--- Records for this exercise ---
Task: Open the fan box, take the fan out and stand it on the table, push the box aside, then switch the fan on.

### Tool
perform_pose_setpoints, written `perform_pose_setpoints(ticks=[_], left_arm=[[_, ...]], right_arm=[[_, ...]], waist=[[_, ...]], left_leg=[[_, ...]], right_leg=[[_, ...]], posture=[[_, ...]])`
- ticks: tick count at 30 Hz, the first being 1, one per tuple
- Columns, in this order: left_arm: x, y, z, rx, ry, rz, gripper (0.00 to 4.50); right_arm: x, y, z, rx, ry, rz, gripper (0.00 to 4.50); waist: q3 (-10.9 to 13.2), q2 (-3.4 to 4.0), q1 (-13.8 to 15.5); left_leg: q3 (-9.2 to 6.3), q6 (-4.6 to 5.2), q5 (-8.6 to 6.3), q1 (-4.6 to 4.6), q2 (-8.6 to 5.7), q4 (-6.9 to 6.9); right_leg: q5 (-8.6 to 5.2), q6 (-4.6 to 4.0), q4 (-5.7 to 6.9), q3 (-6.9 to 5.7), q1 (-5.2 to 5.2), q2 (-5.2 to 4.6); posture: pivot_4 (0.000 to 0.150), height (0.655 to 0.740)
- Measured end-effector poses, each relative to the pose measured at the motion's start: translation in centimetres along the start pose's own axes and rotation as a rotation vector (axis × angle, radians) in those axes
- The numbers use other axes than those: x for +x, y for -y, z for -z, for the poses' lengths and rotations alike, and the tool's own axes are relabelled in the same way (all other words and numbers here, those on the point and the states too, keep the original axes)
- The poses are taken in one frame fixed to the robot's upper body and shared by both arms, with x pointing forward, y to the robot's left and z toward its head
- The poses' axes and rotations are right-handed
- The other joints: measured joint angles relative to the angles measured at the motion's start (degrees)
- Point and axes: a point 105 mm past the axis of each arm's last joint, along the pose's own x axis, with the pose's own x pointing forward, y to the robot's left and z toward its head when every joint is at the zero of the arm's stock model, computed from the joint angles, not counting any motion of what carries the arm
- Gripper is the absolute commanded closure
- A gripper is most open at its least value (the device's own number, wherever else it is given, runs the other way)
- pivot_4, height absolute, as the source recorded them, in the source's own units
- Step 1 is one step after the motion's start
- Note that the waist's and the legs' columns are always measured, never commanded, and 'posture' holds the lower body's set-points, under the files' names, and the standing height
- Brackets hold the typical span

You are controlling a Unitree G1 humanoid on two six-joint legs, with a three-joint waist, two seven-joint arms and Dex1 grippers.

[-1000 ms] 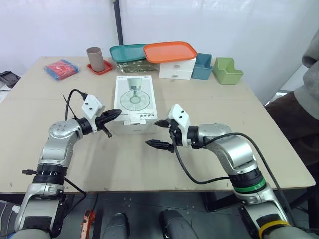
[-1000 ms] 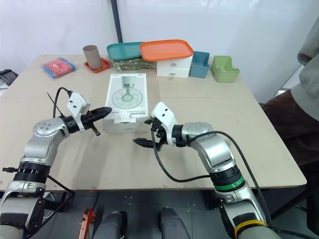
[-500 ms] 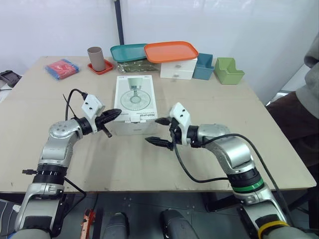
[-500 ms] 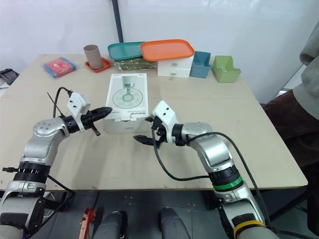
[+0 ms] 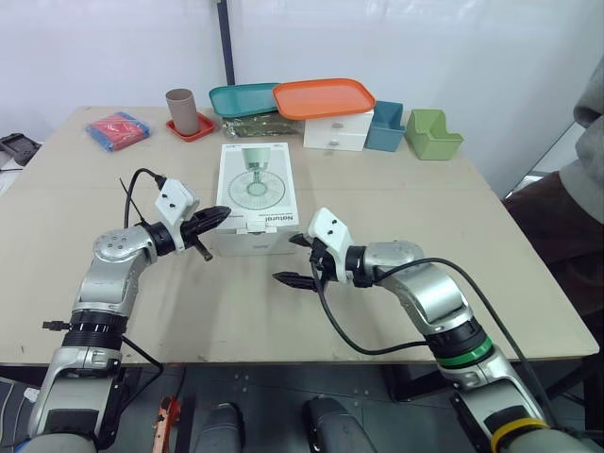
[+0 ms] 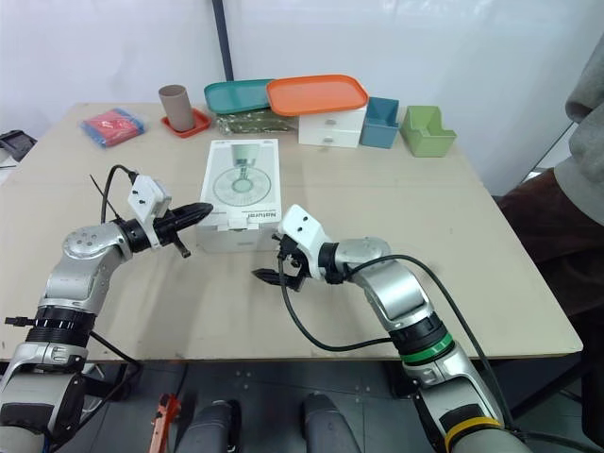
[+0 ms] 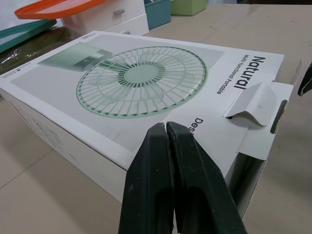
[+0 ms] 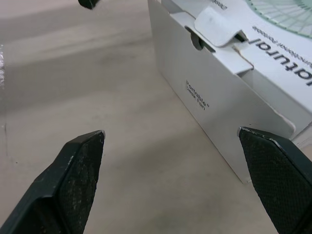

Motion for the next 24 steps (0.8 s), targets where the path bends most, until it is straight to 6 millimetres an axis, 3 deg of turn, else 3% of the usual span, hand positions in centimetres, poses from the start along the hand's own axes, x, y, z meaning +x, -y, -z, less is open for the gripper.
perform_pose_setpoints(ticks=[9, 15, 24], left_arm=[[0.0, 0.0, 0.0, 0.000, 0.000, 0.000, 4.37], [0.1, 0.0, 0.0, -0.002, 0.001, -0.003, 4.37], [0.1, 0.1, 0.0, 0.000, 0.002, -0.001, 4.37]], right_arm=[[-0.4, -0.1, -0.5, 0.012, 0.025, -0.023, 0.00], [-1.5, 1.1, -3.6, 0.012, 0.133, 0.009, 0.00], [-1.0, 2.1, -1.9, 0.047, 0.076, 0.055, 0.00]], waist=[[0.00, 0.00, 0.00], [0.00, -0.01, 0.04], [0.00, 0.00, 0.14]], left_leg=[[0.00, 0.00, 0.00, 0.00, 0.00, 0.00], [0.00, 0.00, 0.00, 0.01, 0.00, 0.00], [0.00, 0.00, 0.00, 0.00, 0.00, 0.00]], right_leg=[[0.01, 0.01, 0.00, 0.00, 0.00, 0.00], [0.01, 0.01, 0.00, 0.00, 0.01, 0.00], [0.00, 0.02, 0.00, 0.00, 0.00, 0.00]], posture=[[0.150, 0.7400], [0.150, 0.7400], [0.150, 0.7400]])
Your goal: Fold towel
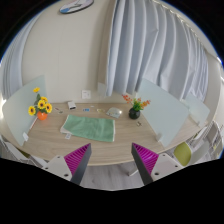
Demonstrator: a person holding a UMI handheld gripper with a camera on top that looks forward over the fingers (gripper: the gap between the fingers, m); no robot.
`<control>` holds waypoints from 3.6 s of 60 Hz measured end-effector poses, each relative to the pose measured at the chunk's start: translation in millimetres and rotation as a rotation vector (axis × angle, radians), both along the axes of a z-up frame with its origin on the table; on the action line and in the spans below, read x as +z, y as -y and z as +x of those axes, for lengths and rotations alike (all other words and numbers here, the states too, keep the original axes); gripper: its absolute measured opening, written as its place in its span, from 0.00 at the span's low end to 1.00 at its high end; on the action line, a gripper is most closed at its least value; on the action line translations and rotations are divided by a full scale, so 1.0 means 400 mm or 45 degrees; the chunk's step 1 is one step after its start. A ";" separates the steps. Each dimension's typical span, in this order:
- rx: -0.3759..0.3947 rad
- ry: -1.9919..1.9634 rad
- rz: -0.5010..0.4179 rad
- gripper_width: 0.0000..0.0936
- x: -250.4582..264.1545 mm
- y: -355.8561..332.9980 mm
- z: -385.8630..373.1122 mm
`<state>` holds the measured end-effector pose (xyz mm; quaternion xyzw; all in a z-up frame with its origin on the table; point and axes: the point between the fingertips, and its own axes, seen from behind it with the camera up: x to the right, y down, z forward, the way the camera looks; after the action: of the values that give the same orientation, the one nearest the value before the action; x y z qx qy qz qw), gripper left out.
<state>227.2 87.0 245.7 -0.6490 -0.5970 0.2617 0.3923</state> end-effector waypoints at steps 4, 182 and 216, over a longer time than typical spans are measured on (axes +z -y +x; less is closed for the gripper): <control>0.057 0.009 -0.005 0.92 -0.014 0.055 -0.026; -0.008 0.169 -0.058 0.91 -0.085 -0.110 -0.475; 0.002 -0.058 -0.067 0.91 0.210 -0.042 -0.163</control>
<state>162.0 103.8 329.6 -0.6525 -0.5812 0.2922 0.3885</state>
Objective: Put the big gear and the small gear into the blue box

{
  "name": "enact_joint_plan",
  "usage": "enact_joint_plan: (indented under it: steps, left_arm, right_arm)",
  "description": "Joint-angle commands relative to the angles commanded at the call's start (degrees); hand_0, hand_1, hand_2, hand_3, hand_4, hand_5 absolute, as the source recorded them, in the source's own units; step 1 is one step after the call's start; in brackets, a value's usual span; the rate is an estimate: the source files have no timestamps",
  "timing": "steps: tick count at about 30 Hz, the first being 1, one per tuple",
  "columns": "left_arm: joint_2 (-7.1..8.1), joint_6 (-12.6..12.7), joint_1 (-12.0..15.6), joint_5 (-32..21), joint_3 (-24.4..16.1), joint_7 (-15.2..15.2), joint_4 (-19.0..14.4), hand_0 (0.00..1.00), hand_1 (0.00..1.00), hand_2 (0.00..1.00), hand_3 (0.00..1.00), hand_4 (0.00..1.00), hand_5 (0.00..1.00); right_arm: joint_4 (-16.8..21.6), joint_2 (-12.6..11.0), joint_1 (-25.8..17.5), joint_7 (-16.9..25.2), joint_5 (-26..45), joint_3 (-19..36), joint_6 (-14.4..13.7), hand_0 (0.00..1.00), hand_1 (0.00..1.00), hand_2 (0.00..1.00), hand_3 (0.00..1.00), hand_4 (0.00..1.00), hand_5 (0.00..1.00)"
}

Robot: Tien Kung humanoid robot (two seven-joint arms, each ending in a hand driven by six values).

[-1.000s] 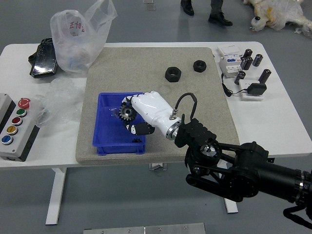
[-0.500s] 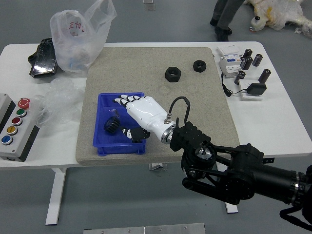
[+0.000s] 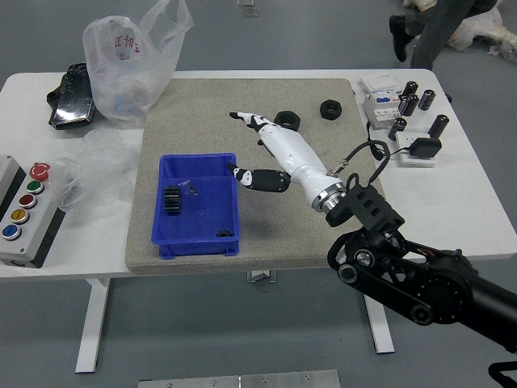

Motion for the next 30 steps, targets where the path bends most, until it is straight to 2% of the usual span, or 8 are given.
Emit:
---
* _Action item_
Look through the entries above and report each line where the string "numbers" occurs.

* _Answer to this exercise_
- The numbers use other axes than those: x for +x, y for -y, z for -z, for the poses' lengths and rotations alike, and the tool's own axes are relabelled in the same way (all other words and numbers here, those on the point and the states too, keep the original axes)
`<control>` holds waypoints from 3.6 s of 60 Hz measured end-effector poses, each relative to the pose measured at the chunk's start: translation in millimetres and rotation as a rotation vector (axis × angle, radians), both along the axes of a z-up frame with its origin on the table; on the action line and in the spans below, read x as +z, y as -y and z as +x of those axes, for lengths and rotations alike (all other words and numbers here, the states too, keep the original axes); gripper: its absolute measured opening, written as its place in its span, from 0.00 at the span's low end to 1.00 at its high end; on the action line, a gripper is most closed at its least value; on the action line translations and rotations are divided by a full scale, so 1.0 means 400 mm or 45 degrees; the chunk's step 1 is one step after its start. A ";" separates the steps. Each dimension's typical span, in this order:

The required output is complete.